IPv6 clients with privacy addrs can not talk after some while

bmwiedemann commented 10 years ago

After switching to a new mumble server that has a DNS entry with IPv6 (and IPv4), we encountered an interesting new bug. After some hours, openSUSE Linux' mumble clients with IPv6 addrs and privacy addresses enabled would remain connected and could still listen to channels, but when they tried to talk, others would not hear them, so they had to manually disconnect and reconnect.

This is different from issue 1289 where both directions were broken.

My guess is that IPv6 privacy addresses are temporary and expire after some hours ip a shows that, too

    inet6 2620:113:80c0:8080:a56a:47fb:f623:6949/64 scope global temporary dynamic 
       valid_lft 3238sec preferred_lft 1438sec

Could also be an issue with the Linux kernel that should not drop addrs when they are still in use (not sure, if connection-less UDP can be counted as "in use" though).

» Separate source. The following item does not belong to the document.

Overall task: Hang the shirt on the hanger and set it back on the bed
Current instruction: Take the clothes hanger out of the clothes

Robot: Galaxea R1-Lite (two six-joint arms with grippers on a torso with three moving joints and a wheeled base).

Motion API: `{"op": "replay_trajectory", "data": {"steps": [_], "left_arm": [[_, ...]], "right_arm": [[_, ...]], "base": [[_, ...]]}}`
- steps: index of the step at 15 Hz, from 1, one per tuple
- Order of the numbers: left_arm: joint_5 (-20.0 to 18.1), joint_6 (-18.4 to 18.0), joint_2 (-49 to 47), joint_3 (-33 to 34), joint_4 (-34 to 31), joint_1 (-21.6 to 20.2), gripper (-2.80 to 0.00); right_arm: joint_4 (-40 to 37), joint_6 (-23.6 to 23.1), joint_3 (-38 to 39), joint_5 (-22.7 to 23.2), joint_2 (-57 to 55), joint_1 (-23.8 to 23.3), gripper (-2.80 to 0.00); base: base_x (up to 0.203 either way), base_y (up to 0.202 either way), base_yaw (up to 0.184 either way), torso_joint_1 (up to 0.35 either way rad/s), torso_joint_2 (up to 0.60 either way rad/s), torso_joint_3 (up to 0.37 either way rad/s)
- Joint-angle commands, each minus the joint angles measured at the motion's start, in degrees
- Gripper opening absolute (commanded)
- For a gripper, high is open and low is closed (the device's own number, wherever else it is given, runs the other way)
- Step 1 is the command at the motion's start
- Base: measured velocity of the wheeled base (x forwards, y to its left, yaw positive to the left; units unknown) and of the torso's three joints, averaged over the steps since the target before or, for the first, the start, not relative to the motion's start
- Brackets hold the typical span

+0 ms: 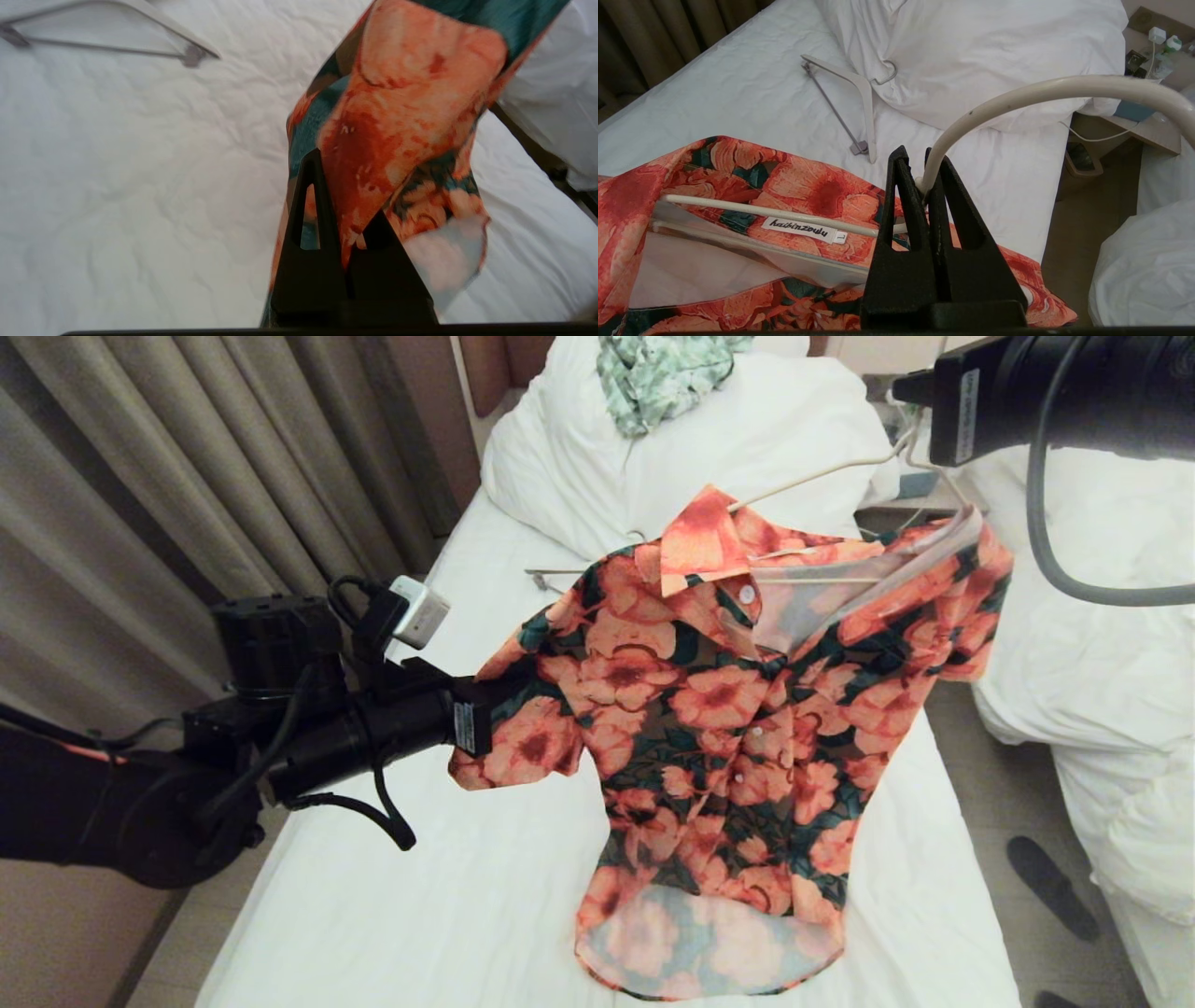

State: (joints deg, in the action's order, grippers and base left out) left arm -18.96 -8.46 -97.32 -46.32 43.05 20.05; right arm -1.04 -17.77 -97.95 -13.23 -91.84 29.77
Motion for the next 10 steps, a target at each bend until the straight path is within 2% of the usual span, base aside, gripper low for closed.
{"op": "replay_trajectory", "data": {"steps": [1,3,6,8,10], "left_arm": [[0.61,0.1,1.36,0.1,1.45,0.51,0.0],[0.25,0.11,1.87,0.51,1.87,0.22,0.0],[-2.66,0.11,2.92,0.11,2.38,-4.03,0.0],[-5.28,0.9,5.54,-0.78,2.76,-9.26,0.0],[-6.18,2.68,4.9,-2.66,2.82,-13.62,0.0]], "right_arm": [[-0.02,-0.07,0.13,-0.04,-0.09,0.11,-2.8],[0.09,-0.16,0.2,-0.04,-0.27,0.04,-2.8],[0.27,-0.18,0.14,-0.29,-0.57,-0.32,-2.8],[0.33,-0.21,-0.05,-0.23,-0.9,-0.7,-2.8],[0.42,-0.24,-0.05,-0.22,-1.06,-0.85,-2.8]], "base": [[0.0,0.0,0.0,0.0,0.0,0.0],[0.0,0.0,0.0,0.0,0.0,0.0],[0.0,0.0,0.0,0.0,0.0,0.0],[0.0,0.0,0.0,0.0,0.0,0.0],[0.0,0.0,0.0,0.0,0.0,0.0]]}}
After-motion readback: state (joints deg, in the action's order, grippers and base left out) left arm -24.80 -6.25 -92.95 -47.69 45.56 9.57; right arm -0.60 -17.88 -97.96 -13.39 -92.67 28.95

hacst commented 10 years ago

Interesting. That might actually make sense. Iirc the kernel keeps listening on discarded privacy addresses for while. And as you mentioned UDP is connection-less so we might be sending with an address the mumble server doesn't recognize and discard. This should still be picked up by our UDP channel ping and trigger a fallback to TCP which ought to work just fine as it isn't affected from the privacy address shuffling. Quite likely some bad interaction.

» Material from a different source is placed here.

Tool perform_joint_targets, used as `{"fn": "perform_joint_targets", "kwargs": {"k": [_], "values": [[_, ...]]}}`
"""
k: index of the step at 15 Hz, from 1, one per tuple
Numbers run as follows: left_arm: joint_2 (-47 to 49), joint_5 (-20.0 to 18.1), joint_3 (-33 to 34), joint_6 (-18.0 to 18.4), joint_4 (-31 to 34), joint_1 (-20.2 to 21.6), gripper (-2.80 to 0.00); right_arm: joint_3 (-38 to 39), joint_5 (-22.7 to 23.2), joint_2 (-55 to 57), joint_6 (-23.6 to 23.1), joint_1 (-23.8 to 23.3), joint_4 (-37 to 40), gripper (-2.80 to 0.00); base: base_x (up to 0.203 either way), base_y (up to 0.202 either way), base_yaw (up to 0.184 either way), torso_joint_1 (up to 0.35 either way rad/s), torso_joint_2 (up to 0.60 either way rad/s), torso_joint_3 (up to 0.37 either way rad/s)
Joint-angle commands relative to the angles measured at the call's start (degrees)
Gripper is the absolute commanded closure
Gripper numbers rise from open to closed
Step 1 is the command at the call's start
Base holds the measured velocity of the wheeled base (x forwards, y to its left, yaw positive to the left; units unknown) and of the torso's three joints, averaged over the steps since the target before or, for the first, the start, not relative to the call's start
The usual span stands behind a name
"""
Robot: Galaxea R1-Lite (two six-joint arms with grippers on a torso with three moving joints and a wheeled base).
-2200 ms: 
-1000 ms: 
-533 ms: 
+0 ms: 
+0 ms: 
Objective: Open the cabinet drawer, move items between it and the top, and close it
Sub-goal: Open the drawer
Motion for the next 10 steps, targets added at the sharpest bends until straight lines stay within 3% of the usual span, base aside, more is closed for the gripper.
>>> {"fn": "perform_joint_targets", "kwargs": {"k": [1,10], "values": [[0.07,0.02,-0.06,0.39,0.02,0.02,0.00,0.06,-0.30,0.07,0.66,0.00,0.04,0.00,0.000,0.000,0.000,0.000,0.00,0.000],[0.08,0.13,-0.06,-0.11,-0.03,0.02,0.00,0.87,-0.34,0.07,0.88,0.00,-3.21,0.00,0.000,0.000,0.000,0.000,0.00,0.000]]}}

In any case. This information should be enough to reproduce the issue. We will have to read up on this privacy feature and take a good look on the UDP channel code so we can figure out how the interact to cause this behavior. Thanks for taking the time to track this down.

bmwiedemann commented 10 years ago

note: we found one workaround to be echo 0 > /proc/sys/net/ipv6/conf/$INTERFACE/use_tempaddr for some reason "all" instead of interface name did not get rid of tempaddr usage. The problematic default value in there was 2

aspiers commented 8 years ago

Any update on this? It's still affecting many of us.

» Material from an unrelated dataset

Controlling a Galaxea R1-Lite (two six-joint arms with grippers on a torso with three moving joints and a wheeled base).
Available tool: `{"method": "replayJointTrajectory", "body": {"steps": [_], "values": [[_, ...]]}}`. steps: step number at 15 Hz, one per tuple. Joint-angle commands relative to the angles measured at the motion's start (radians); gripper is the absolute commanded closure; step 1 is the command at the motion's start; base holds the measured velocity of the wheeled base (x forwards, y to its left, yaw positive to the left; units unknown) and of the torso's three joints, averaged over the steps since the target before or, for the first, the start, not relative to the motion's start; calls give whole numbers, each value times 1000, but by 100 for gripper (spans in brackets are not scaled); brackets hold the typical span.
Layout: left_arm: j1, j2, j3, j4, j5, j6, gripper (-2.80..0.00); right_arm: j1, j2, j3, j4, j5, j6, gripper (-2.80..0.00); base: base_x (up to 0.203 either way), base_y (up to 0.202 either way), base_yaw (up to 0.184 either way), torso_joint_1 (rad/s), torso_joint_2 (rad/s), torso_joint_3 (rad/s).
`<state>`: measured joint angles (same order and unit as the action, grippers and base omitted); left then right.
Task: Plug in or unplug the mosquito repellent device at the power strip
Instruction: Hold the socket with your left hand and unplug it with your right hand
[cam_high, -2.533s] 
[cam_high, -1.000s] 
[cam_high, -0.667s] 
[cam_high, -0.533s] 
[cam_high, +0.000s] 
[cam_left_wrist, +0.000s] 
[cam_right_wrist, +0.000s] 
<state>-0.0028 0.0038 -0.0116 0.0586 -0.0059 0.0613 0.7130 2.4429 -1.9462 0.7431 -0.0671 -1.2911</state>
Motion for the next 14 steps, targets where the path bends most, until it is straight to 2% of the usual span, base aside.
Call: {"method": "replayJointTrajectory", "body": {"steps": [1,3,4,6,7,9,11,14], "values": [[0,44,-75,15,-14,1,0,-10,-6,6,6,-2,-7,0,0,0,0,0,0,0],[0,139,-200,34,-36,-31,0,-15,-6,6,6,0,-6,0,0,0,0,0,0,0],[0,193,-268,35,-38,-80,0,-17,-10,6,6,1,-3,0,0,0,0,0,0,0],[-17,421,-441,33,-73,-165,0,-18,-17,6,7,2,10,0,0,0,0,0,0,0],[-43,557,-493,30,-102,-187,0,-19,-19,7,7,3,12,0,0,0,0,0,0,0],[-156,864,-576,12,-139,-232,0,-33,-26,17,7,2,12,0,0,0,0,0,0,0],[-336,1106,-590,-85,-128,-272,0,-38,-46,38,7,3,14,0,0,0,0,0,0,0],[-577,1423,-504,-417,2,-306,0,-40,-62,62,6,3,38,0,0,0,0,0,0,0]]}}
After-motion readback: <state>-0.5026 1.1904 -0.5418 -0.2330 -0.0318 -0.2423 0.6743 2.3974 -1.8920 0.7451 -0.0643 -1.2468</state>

aspiers commented 8 years ago

Also, please could the audio label be applied to this issue? Thanks!

mkrautz commented 8 years ago

No update. Unfortunately, I don't think anyone has looked into this yet.

I've assigned a 1.3.0 milestone and hope to look into it soon.

Would an option to use @bmwiedemann's patches https://github.com/bmwiedemann/mumble/commit/65bdc3e212553ca93508a0b35ec810da28e35e33 https://github.com/bmwiedemann/mumble/commit/742eba9e68d29adc74cd360c2e2f933305a9223e be helpful?

mkrautz commented 8 years ago

And, @bmwiedemann, do you think so?

aspiers commented 8 years ago

@bmwiedemann is currently on vacation, but I guess he'll reply when he's back. Thanks a lot for the reply!

bmwiedemann commented 8 years ago

In a quick test those patches did not seem to fix it (packets still coming from temp addr instead of public IP), otherwise I would have submitted a PR. At least for openSUSE-Tumbleweed there was a different fix coming that changes the default value of use_tempaddr from 2 to 1 which should also help this issue (and NFS connectivity problems)

mkrautz commented 8 years ago

Sorry for taking so long to respond to this. I've given this some thought...

In a scenario where privacy addresses are used, I'd expect the following to happen at address expiry:

The TCP connection is kept alive. There's an active connection going on, the kernel can't just tear it down. (Or even it if did, the Mumble client would detect a disconnect and reconnect... That'd "fix" the problem as well.)
Since the address is expired, Mumble will no longer send new UDP datagrams from that address. Mumble uses the Any address: https://github.com/mumble-voip/mumble/blob/master/src/mumble/ServerHandler.cpp#L589-L593

One plausible cause is that Murmur expects a one-to-one mapping between the TCP and UDP connection addresses. If a UDP packet comes in from an unknown host:port combo, Murmur will try to look up a sender by using a map of TCP address <-> User. (See https://github.com/mumble-voip/mumble/blob/master/src/murmur/Server.cpp#L822). Most importantly, this means that if the Mumble client keeps using the temporary address for the TCP connection, but switches to another address for UDP, Murmur will never be able to map the incoming UDP packets back to the correct user -- since it only looks up users by their TCP address.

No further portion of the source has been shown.